WASHINGTON – A terrorist attack on a giant liquefied natural gas tanker arriving in an American port could set off a fire so hot it would burn skin and damage buildings nearly a mile away, government scientists say in a report expected to influence where new multibillion-dollar terminals will be built.


The report from a government nuclear weapons lab, a 160-page unclassified version of which was obtained yesterday by the Associated Press, characterizes an LNG tanker spill from a terror attack as a low probability. If successful, however, it would become “a high consequence event” that could produce massive injuries and property damage, the report said.


The year-long study by scientists at Sandia National Laboratory, a premier federal research facility, provides the most detailed analysis to date of the potential public safety impact of a terrorist attack on a liquefied natural gas transport tanker.


While the report does not recommend prohibiting tankers from carrying LNG through heavily populated areas, it says those shipments should occur only after “the most rigorous deterrent measures” are in place to reduce the probability of an attack.


The tankers, each of which carries up to 30 million gallons of LNG, arrive every few days at four American terminals: one on Boston’s outskirts, another in Maryland, and two on the Gulf coast.

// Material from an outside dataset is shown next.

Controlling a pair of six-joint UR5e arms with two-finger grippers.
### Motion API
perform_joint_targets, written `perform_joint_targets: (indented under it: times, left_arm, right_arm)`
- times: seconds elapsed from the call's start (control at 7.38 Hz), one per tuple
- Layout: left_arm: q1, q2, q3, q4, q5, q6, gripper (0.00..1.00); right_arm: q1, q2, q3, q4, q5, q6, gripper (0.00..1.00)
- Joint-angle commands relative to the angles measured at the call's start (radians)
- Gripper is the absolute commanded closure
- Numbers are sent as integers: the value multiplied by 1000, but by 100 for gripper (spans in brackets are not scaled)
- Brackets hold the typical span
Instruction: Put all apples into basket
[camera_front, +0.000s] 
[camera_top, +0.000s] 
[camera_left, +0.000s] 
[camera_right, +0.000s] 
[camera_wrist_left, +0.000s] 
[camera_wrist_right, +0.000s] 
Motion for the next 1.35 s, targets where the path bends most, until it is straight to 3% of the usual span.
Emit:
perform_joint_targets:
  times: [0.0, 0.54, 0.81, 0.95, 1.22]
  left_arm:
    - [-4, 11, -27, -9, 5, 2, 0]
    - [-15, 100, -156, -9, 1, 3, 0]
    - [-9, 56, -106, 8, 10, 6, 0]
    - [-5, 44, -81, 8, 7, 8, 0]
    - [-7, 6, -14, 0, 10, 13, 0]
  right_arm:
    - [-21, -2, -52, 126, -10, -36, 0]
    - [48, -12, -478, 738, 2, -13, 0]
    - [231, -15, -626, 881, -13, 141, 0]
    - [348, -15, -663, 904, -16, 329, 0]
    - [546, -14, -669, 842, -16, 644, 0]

All are expanding as regulators weigh the merits of putting more than three dozen more such facilities at American ports, many in urban areas.


In its minus-260 degrees liquid state, LNG cannot explode and is not flammable. If a missile or explosive should tear a hole in a tanker or a storage tank, however, the escaping liquid would be transformed instantaneously into a gas and probably would ignite in a massive fire.

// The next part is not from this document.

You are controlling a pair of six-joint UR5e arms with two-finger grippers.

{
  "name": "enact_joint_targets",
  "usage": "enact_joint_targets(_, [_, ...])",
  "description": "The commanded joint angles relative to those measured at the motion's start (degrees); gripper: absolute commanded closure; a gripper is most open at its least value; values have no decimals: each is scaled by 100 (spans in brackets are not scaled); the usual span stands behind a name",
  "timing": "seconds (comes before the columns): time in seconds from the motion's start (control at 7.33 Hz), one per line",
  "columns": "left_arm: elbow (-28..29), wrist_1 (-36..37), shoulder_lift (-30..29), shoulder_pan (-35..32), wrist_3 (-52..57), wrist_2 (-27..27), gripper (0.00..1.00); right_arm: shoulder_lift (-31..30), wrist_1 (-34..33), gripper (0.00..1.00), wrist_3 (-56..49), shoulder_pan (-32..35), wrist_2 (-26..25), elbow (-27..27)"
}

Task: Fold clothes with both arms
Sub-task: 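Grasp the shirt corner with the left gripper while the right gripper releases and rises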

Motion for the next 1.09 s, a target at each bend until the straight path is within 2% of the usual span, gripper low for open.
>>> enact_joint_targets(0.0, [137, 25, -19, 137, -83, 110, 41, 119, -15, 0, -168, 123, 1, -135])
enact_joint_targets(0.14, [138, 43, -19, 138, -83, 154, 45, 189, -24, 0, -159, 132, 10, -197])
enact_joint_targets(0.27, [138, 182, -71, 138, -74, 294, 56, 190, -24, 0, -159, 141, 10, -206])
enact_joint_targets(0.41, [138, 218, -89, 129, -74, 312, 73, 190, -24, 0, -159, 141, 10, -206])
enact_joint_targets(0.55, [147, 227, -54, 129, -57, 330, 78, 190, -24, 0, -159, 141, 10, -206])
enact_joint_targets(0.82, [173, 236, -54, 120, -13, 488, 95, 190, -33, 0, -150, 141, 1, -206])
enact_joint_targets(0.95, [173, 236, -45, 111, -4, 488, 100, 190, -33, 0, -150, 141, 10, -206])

The Sandia report said terrorists, using readily available weapons and technology, could blast a 10-foot hole into the side of an LNG tanker.


The assessment evaluates a range of scenarios that would result in release of millions of gallons of LNG from a transport tanker. The scenarios include a takeover of a vessel by an insider or hijacker, external attacks using explosive-laden boats, triggered explosions, or rocket-propelled grenades or missiles.